In his review for VG247, Alex Donaldson referred to "73 Yards" as "more than just an all-time great Doctor Who episode, it's one of the best bits of TV in years". Similarly, Evening Standards Martin Robinson hailed it as "a sci-fi horror classic that even the show's haters will love" and saw it as a rival to "Blink" (2007), citing its "formal excellence and truly affecting horror". Daniel Cooper of Engadget praised the episode for its exploration of Ruby's character and how it utilised her.

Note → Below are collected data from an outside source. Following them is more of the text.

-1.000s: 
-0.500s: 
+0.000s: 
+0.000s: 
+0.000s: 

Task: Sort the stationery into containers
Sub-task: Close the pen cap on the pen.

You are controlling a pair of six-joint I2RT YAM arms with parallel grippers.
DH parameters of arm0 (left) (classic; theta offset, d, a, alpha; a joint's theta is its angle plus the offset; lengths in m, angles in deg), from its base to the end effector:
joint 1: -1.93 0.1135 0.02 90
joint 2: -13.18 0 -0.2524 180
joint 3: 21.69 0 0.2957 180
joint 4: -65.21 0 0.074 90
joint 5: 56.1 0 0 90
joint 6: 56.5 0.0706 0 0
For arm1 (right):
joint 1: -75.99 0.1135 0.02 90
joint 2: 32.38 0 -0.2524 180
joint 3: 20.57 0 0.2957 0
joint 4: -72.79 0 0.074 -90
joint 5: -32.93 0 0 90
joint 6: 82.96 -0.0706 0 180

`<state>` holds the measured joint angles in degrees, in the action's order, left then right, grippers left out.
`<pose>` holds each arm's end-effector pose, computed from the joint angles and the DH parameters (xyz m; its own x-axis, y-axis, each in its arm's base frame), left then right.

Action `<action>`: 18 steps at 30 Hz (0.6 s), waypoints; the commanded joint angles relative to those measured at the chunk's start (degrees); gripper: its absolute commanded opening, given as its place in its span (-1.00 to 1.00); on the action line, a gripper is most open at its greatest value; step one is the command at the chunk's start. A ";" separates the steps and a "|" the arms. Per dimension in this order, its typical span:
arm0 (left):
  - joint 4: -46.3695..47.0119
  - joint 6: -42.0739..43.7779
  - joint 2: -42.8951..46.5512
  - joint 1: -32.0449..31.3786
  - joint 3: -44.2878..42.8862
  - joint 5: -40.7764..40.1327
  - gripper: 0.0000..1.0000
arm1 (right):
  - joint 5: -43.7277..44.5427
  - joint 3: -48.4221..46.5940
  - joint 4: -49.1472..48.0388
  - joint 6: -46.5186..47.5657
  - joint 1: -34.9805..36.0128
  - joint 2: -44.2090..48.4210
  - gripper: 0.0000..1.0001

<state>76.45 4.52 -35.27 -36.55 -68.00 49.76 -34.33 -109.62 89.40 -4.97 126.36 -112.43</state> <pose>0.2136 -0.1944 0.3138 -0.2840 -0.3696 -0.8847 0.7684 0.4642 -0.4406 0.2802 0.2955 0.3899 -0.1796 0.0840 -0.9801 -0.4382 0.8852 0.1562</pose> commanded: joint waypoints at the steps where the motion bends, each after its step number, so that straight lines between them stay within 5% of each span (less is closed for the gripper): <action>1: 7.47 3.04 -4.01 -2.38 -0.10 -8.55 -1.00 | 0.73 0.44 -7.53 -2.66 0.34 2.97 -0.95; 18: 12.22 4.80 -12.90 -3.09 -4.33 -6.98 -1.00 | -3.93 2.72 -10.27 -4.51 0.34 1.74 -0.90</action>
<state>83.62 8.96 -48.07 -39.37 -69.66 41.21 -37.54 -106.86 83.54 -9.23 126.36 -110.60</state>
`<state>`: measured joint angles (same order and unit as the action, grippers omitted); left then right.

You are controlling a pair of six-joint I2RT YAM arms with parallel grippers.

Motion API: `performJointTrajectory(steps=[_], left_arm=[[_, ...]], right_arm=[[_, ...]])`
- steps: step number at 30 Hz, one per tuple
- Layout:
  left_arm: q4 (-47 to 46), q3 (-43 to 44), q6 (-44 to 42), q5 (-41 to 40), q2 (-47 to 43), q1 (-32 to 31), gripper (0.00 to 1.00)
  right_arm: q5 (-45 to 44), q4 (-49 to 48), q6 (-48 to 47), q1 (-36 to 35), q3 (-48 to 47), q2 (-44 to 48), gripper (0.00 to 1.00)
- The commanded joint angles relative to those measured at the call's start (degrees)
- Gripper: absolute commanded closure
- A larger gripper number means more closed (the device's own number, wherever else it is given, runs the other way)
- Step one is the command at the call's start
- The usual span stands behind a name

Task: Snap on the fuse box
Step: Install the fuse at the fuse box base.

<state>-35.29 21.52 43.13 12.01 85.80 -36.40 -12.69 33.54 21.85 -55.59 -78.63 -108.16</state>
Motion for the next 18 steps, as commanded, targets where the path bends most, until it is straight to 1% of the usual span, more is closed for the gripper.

Bradley Russell of Total Film described the episode as an "outstanding Who entry" that is "unsettling" and that would "stay with you long after the iconic credits music kicks in", but argued that the third act was weaker than the rest of the episode as it loses the impact of horror and forward momentum from the Welsh setting. IGNs Robert Anderson praised the atmosphere of the episode, considering it "among the best 'Doctor-lite' episodes ever", despite commenting that some plot threads do not resolve in a satisfactory manner. Louise Griffin of Radio Times opined that the "unanswered questions" contributed "to the riddle of the story" and the execution was good, adding that she believed there was a limit for audiences, but the episode did not cross it. Digital Spy's Rebecca Cook thought the episode was "frustratingly close to being faultless", criticising the Gwilliam plot as well as its execution in conjunction with the rest of the episode. Cook compared it to the series four episode "Turn Left" (2008), and praised the decision to exclude the Doctor saying it gave Gibson room to breathe. She also praised the directing of Dylan Holmes Williams. Jennifer Zhan of Vulture gave a more mixed review, giving the episode three out of five, feeling that various questions were left unanswered, and even calls Ruby not initially helping Marti to be contrasting with her established character. Adi Tantimedh from Bleeding Cool gave the episode a 10/10, saying that it "perfectly encapsulates the absurdity and horror of the modern world through the lens of a multi-colored puppet nightmare of epic proportions". Julie River of Out Front praised Gibson's performance, but criticised the "frustrating" mystery and the unanswered questions.

== In print ==

A novelisation of the episode was written by Scott Handcock and made available for pre-order in May 2024. It was released as a paperback and an audiobook on 8 August 2024 as part of the Target Collection, the second anniversary of Davies deciding on the distance of 73 yards. The audiobook is set to be read by Susan Twist.